** Given records follows **

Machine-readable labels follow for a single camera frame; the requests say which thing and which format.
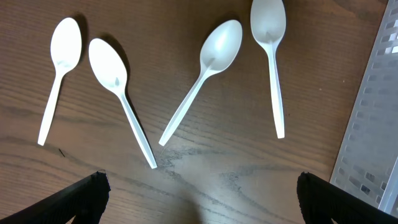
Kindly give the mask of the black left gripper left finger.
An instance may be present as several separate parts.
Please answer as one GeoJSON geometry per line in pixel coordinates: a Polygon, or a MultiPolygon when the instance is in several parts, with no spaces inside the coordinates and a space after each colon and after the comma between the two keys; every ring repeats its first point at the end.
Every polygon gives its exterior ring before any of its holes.
{"type": "Polygon", "coordinates": [[[99,223],[110,191],[107,175],[97,171],[1,223],[99,223]]]}

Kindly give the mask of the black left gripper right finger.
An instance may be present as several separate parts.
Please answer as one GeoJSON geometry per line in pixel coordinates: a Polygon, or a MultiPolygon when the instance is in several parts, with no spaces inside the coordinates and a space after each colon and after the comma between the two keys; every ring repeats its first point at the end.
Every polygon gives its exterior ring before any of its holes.
{"type": "Polygon", "coordinates": [[[297,180],[297,197],[306,224],[397,224],[397,218],[309,172],[297,180]]]}

** End of Given records **

Problem to work on:
Within the entries, find all lines that contain "Kindly" and copy each one.

Response to the task:
Kindly give the mask of the black left gripper left finger.
Kindly give the mask of the black left gripper right finger.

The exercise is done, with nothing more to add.